As of the 2020 census, there were 57,371 people living in the township. The population density was approximately 3,500/sq mi (1,400/km^{2}). There were 21,114 housing units. The racial makeup of the township was 82.5% White, 8.8% Asian, 0.8% Black or African American, 1.1% from other races, and 6.8% from two or more races. Hispanic or Latino of any race were 4.6% of the population.

The median age in the township was 45.8 years. 29.3% of the population was under 18 years, and 19.7% were 65 years or older.

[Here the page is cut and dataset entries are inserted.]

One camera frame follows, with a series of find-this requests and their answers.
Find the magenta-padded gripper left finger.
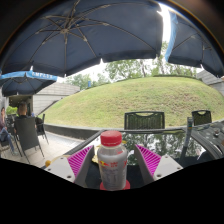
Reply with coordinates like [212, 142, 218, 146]
[43, 144, 96, 188]

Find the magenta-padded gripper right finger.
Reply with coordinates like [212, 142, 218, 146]
[133, 143, 185, 185]

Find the clear red-capped drink bottle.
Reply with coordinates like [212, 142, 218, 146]
[96, 130, 129, 192]

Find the grey umbrella pole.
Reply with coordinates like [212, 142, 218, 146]
[179, 116, 195, 160]

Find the flat round red coaster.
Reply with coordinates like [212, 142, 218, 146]
[99, 179, 132, 191]

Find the dark wicker patio chair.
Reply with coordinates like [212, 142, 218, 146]
[34, 113, 50, 145]
[13, 116, 45, 164]

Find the dark mesh-back patio chair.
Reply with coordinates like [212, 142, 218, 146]
[191, 109, 213, 127]
[123, 110, 166, 131]

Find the dark slatted patio table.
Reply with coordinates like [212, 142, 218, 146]
[189, 119, 224, 161]

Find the blue umbrella with white lettering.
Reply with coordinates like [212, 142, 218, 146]
[0, 69, 59, 98]

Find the navy umbrella with light-blue edge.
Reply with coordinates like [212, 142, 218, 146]
[164, 8, 224, 79]

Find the large navy patio umbrella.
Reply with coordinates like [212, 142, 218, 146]
[0, 0, 165, 78]

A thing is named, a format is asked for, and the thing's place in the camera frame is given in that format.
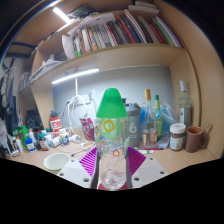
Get marker pen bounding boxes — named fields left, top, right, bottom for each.
left=138, top=147, right=164, bottom=155

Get white mug with green handle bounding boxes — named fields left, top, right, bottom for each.
left=43, top=152, right=71, bottom=174

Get small dark brown bottle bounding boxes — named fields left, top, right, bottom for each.
left=37, top=132, right=50, bottom=152

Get brown jar with white lid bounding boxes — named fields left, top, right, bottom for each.
left=169, top=122, right=187, bottom=152

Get black bag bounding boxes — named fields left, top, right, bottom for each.
left=24, top=109, right=44, bottom=133

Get slim green glass bottle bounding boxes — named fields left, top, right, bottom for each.
left=153, top=94, right=164, bottom=143

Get brown mug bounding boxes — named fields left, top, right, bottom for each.
left=184, top=123, right=213, bottom=154

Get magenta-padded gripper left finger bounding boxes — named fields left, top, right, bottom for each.
left=57, top=146, right=101, bottom=189

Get green box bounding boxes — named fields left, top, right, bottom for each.
left=16, top=125, right=30, bottom=150

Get white cables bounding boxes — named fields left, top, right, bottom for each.
left=63, top=94, right=98, bottom=141

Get grey shaker bottle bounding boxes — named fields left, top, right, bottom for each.
left=123, top=98, right=143, bottom=149

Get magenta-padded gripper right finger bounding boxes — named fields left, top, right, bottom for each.
left=125, top=145, right=169, bottom=188

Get red and white can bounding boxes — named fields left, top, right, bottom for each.
left=49, top=116, right=63, bottom=134

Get blue plastic bag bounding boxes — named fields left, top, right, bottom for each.
left=161, top=100, right=181, bottom=149

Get long white light bar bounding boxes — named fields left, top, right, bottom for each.
left=51, top=67, right=100, bottom=85

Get tall clear glass bottle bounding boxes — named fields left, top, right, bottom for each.
left=178, top=80, right=193, bottom=129

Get wooden shelf unit with books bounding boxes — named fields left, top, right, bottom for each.
left=18, top=1, right=201, bottom=101

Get short white light bar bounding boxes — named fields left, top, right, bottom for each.
left=52, top=7, right=73, bottom=24

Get white pill bottle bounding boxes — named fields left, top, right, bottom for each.
left=59, top=129, right=71, bottom=147

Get pink snack pouch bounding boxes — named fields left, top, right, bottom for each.
left=79, top=117, right=98, bottom=142

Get clear bottle with green cap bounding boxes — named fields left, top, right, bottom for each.
left=94, top=87, right=131, bottom=192

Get small white blue-labelled bottle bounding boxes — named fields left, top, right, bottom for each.
left=25, top=138, right=36, bottom=153

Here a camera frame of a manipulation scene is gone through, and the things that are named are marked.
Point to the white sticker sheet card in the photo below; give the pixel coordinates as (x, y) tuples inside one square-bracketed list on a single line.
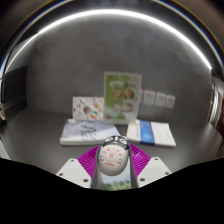
[(87, 108)]

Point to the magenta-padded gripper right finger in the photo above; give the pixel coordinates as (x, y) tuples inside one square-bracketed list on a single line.
[(154, 169)]

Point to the white wall socket plates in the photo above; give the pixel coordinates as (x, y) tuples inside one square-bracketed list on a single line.
[(160, 99)]

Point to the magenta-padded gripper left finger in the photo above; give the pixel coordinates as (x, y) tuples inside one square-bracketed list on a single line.
[(74, 170)]

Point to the large grey-cover book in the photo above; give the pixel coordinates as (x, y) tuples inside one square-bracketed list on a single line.
[(88, 131)]

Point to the white book with blue stripe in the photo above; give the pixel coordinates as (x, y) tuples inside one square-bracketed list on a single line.
[(151, 133)]

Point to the white panda-print computer mouse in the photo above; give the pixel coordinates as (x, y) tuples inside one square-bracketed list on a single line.
[(112, 160)]

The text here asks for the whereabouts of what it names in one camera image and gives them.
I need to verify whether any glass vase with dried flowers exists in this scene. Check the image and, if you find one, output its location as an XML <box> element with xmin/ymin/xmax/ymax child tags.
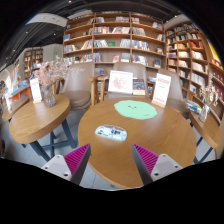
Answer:
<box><xmin>33</xmin><ymin>56</ymin><xmax>71</xmax><ymax>109</ymax></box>

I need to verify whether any transparent computer mouse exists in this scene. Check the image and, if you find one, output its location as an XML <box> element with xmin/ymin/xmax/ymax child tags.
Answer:
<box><xmin>94</xmin><ymin>124</ymin><xmax>128</xmax><ymax>142</ymax></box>

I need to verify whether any brown padded wooden armchair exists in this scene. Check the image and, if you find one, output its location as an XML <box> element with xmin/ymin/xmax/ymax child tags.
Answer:
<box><xmin>53</xmin><ymin>62</ymin><xmax>101</xmax><ymax>111</ymax></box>
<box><xmin>99</xmin><ymin>61</ymin><xmax>154</xmax><ymax>101</ymax></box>
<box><xmin>156</xmin><ymin>68</ymin><xmax>191</xmax><ymax>118</ymax></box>

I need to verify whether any green blob-shaped mouse pad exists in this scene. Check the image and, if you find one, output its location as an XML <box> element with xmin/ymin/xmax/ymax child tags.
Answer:
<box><xmin>113</xmin><ymin>99</ymin><xmax>158</xmax><ymax>121</ymax></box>

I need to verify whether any white red sign stand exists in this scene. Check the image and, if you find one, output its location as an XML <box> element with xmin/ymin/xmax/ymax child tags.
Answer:
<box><xmin>151</xmin><ymin>72</ymin><xmax>172</xmax><ymax>108</ymax></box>

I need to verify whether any dark cover book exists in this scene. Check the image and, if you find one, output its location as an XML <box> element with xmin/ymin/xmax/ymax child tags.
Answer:
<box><xmin>132</xmin><ymin>78</ymin><xmax>147</xmax><ymax>97</ymax></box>

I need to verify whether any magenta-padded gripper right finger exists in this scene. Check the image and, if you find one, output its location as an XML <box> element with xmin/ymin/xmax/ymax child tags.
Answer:
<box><xmin>131</xmin><ymin>143</ymin><xmax>184</xmax><ymax>186</ymax></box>

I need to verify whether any white hanging ceiling panel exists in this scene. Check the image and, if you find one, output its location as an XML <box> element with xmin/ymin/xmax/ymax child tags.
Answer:
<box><xmin>25</xmin><ymin>12</ymin><xmax>69</xmax><ymax>28</ymax></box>

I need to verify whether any curved wooden bookshelf unit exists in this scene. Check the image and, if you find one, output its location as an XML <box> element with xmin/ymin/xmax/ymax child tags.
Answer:
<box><xmin>164</xmin><ymin>20</ymin><xmax>224</xmax><ymax>124</ymax></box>

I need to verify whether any colourful magazine stack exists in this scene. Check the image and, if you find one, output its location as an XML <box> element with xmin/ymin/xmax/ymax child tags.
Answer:
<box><xmin>185</xmin><ymin>99</ymin><xmax>203</xmax><ymax>115</ymax></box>

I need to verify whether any small white table sign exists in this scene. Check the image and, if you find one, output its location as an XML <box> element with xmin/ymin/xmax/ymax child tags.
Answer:
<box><xmin>29</xmin><ymin>77</ymin><xmax>43</xmax><ymax>104</ymax></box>

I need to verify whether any round wooden side table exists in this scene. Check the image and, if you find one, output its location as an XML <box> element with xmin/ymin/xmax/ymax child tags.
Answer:
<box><xmin>189</xmin><ymin>109</ymin><xmax>223</xmax><ymax>164</ymax></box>
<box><xmin>1</xmin><ymin>96</ymin><xmax>30</xmax><ymax>123</ymax></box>
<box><xmin>8</xmin><ymin>93</ymin><xmax>78</xmax><ymax>163</ymax></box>

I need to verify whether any white framed red picture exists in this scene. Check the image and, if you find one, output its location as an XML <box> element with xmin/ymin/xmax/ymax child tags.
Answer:
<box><xmin>107</xmin><ymin>69</ymin><xmax>134</xmax><ymax>95</ymax></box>

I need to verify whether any wide wooden bookshelf unit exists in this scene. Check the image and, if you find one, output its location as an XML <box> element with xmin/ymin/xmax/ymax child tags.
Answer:
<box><xmin>62</xmin><ymin>11</ymin><xmax>167</xmax><ymax>73</ymax></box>

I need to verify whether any distant wooden shelf unit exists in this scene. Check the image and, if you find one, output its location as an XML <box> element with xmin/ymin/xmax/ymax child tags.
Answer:
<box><xmin>22</xmin><ymin>47</ymin><xmax>44</xmax><ymax>81</ymax></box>

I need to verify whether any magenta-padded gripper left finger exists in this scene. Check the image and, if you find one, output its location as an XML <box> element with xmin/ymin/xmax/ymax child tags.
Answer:
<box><xmin>41</xmin><ymin>143</ymin><xmax>92</xmax><ymax>186</ymax></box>

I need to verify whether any clear vase with pale flowers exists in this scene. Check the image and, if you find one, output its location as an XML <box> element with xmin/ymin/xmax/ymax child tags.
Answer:
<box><xmin>198</xmin><ymin>74</ymin><xmax>219</xmax><ymax>123</ymax></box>

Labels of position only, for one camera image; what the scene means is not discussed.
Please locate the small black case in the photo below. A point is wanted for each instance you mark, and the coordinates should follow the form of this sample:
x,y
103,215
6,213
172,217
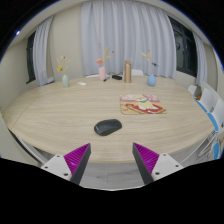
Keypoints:
x,y
117,77

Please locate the cartoon print mouse pad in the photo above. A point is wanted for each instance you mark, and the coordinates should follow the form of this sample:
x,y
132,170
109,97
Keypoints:
x,y
142,104

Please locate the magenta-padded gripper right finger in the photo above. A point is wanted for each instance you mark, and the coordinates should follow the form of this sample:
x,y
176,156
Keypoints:
x,y
166,164

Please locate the dark marker pen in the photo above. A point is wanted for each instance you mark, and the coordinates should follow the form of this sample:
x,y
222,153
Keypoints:
x,y
106,79

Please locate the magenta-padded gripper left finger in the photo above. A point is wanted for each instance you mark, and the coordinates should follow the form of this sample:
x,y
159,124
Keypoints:
x,y
57,165

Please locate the small white remote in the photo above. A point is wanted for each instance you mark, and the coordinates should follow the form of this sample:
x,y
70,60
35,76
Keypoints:
x,y
82,83

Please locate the wide white curtain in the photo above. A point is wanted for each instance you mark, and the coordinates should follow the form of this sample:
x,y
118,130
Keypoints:
x,y
128,33

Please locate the blue vase with dried flowers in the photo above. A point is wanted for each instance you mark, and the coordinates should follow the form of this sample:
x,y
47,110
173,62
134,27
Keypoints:
x,y
151,80

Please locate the green vase with yellow flowers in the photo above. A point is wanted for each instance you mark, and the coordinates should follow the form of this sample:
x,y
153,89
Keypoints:
x,y
65,81

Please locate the dark framed window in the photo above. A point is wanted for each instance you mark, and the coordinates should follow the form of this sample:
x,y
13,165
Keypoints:
x,y
30,60
185,50

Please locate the black computer mouse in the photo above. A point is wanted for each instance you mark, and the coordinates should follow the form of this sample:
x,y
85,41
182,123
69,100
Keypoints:
x,y
107,127

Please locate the white chairs with blue seats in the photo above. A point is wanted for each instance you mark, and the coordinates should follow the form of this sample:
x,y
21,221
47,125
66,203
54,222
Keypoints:
x,y
208,100

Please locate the narrow white curtain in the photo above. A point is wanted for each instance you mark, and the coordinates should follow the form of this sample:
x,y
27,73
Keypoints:
x,y
41,56
200,63

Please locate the copper metal drink bottle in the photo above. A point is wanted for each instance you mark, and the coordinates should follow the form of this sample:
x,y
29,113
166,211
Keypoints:
x,y
127,71

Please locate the pink vase with orange flowers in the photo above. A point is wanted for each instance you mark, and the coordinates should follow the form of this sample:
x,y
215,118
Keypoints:
x,y
102,74

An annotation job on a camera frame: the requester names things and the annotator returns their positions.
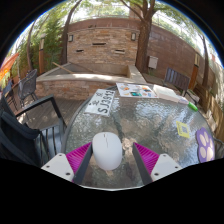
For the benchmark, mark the black metal armchair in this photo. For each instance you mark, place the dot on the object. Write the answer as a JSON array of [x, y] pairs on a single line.
[[16, 131]]

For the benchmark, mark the white number plate sign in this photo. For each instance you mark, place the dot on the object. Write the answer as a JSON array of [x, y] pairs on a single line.
[[100, 102]]

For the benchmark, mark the yellow square code sticker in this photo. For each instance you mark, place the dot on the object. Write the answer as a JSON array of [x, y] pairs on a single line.
[[182, 129]]

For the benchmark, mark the slim tree trunk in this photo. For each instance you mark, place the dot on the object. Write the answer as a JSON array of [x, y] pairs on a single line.
[[205, 63]]

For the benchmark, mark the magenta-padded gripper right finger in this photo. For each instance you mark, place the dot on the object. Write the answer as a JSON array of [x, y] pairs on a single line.
[[165, 165]]

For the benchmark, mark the white flat book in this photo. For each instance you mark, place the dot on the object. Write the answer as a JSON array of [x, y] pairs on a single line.
[[166, 93]]

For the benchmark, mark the leaning tree trunk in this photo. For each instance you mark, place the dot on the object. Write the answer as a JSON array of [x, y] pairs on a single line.
[[65, 36]]

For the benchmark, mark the wooden lamp post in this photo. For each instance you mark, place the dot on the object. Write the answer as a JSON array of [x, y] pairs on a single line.
[[194, 73], [41, 56]]

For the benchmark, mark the wall lantern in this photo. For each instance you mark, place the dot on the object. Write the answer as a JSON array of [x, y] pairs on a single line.
[[133, 36], [70, 38]]

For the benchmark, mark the thick tree trunk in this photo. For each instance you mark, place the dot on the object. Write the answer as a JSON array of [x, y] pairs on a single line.
[[144, 43]]

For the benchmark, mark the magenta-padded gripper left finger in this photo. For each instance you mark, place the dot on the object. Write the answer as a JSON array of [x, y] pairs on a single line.
[[56, 165]]

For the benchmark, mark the white computer mouse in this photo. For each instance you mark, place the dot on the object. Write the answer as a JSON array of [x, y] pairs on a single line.
[[106, 151]]

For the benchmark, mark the purple paw-print mouse pad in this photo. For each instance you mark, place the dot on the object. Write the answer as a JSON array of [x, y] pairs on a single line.
[[205, 145]]

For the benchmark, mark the grey wall utility box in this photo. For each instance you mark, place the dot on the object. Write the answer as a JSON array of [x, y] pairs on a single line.
[[153, 62]]

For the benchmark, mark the small green packet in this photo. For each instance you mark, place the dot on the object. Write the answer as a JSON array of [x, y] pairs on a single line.
[[193, 106]]

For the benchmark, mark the wooden stick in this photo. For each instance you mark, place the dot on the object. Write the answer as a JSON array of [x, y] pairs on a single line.
[[62, 67]]

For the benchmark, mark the small white blue booklet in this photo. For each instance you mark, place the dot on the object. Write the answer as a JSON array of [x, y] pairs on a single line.
[[183, 100]]

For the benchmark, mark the black mesh chair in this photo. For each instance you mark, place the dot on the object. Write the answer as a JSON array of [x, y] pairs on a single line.
[[28, 85]]

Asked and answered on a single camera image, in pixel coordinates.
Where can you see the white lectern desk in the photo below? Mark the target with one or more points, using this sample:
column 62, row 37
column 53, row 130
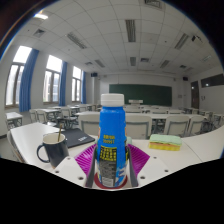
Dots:
column 136, row 102

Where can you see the black laptop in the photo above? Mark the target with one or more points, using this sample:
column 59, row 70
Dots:
column 76, row 137

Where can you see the blue drink bottle white cap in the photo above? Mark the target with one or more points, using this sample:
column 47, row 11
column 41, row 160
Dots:
column 111, row 126

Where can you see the dark high wall window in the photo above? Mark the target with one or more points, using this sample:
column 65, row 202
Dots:
column 213, row 80

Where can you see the dark mug with white inside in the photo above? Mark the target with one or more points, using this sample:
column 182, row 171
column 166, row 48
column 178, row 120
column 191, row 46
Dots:
column 56, row 151

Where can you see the white classroom chairs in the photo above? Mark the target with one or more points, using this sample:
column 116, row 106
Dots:
column 176, row 125

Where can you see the black wall speaker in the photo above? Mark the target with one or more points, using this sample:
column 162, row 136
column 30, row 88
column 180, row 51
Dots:
column 185, row 78
column 94, row 74

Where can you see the green chalkboard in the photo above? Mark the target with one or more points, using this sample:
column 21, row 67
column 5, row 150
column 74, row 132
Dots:
column 140, row 95

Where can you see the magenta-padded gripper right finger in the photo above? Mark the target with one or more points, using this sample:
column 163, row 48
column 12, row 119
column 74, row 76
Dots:
column 140, row 158

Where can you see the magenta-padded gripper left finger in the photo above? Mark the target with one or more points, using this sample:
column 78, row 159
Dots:
column 83, row 158

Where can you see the green and yellow sponge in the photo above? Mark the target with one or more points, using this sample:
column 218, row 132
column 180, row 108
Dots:
column 165, row 141

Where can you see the ceiling lights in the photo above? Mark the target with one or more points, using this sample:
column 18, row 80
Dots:
column 130, row 30

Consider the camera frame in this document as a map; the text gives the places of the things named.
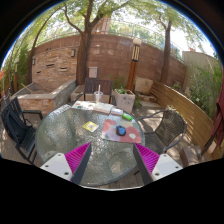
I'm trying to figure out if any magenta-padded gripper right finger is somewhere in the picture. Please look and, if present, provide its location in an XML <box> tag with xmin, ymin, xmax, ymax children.
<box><xmin>132</xmin><ymin>142</ymin><xmax>184</xmax><ymax>186</ymax></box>

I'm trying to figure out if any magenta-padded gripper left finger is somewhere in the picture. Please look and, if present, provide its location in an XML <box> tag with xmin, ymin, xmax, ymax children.
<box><xmin>39</xmin><ymin>142</ymin><xmax>93</xmax><ymax>185</ymax></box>

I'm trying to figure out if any blue and black computer mouse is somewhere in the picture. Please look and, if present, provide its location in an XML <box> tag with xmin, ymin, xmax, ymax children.
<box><xmin>115</xmin><ymin>125</ymin><xmax>128</xmax><ymax>137</ymax></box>

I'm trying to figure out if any pink pastel patterned mouse pad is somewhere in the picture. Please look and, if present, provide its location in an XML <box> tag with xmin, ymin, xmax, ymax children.
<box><xmin>100</xmin><ymin>118</ymin><xmax>143</xmax><ymax>145</ymax></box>

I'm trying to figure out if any yellow code card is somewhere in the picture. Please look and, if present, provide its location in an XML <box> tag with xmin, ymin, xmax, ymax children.
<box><xmin>82</xmin><ymin>120</ymin><xmax>100</xmax><ymax>134</ymax></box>

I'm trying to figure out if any black folding chair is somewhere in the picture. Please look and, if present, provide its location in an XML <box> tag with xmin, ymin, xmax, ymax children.
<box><xmin>0</xmin><ymin>96</ymin><xmax>44</xmax><ymax>165</ymax></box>

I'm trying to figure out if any wooden slatted fence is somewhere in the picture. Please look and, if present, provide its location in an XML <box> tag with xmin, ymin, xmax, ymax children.
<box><xmin>149</xmin><ymin>79</ymin><xmax>215</xmax><ymax>152</ymax></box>

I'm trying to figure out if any green packet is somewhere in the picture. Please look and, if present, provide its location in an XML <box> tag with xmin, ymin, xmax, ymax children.
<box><xmin>121</xmin><ymin>112</ymin><xmax>134</xmax><ymax>123</ymax></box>

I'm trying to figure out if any printed picture sheet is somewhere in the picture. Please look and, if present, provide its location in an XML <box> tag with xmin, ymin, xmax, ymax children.
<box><xmin>71</xmin><ymin>100</ymin><xmax>96</xmax><ymax>112</ymax></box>

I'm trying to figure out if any dark red folded parasol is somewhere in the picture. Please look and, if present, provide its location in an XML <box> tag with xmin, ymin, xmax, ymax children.
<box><xmin>201</xmin><ymin>81</ymin><xmax>224</xmax><ymax>158</ymax></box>

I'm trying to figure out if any raised stone bed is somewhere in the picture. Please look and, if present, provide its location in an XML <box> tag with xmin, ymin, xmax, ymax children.
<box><xmin>11</xmin><ymin>79</ymin><xmax>78</xmax><ymax>118</ymax></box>

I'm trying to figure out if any blue and white packet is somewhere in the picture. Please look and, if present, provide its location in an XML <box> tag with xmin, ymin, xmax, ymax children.
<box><xmin>110</xmin><ymin>107</ymin><xmax>125</xmax><ymax>117</ymax></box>

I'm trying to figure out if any white flat box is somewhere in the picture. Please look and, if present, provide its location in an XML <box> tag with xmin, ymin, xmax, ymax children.
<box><xmin>93</xmin><ymin>101</ymin><xmax>115</xmax><ymax>116</ymax></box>

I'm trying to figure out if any concrete planter with plants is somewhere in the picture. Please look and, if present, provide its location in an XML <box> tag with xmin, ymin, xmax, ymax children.
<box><xmin>113</xmin><ymin>87</ymin><xmax>137</xmax><ymax>115</ymax></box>

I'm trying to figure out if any clear plastic cup with straw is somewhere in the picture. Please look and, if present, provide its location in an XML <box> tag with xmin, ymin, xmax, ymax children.
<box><xmin>93</xmin><ymin>84</ymin><xmax>105</xmax><ymax>105</ymax></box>

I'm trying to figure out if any dark slatted wooden chair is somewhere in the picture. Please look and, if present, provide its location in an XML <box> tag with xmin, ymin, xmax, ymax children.
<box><xmin>74</xmin><ymin>78</ymin><xmax>114</xmax><ymax>105</ymax></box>

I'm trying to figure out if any slim tree trunk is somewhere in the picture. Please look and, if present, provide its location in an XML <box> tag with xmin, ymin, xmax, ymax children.
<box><xmin>159</xmin><ymin>19</ymin><xmax>173</xmax><ymax>85</ymax></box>

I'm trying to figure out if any large forked tree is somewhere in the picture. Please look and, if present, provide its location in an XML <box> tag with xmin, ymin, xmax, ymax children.
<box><xmin>63</xmin><ymin>0</ymin><xmax>112</xmax><ymax>86</ymax></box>

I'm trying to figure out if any white wall box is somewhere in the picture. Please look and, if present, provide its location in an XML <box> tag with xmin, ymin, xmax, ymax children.
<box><xmin>88</xmin><ymin>66</ymin><xmax>99</xmax><ymax>79</ymax></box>

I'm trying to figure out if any wooden lamp post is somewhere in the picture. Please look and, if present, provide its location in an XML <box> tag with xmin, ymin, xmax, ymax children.
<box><xmin>125</xmin><ymin>37</ymin><xmax>143</xmax><ymax>93</ymax></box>

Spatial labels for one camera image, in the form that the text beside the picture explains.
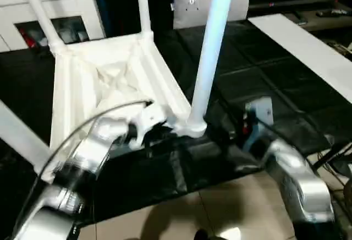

There were 20,447 households, out of which 38.9% had people under the age of 18 living with them, and 35.9% had people 65 years or older living with them. 69.2% of households were married couples living together, 19.5% had a female householder with no spouse present, 10.3% had a male householder with no spouse present, and 1.0% were cohabiting couples living together. The average household size was 2.72 and the average family size 3.20.

The median income for a household in the township was $177,672, and the median income for a family was $227,204. 3.3% of residents were below the poverty line.

Historical population
| Census | Pop. | Note | %± |
| 2010 | 55,424 |  | — |
| 2020 | 57,371 |  | 3.5% |
U.S. Decennial Census

==Township services==
- Angel Fund – provides emergency assistance to pay for food, shelter, medical care, and other necessities. Funded fully by private donations, it is utilized by those who are not eligible for assistance from other funds.
- Access to Care – a suburban Cook County program that helps uninsured and underinsured residents get discounted medical services and prescription medication.
- Assessor's Assistance – the Township Assessor's Office assists taxpayers with property tax issues.
- Child Care Scholarships
- Dial-a-Ride – provides discounted taxi fares to senior citizens traveling within the township.
- Employment Counseling
- Escorted Transportation
- General Assistance and Emergency Aid
- Handicap Parking Tags
- Pantry
- Peer Jury – provides an alternative to the traditional criminal justice system for non-violent first-time juvenile offenders.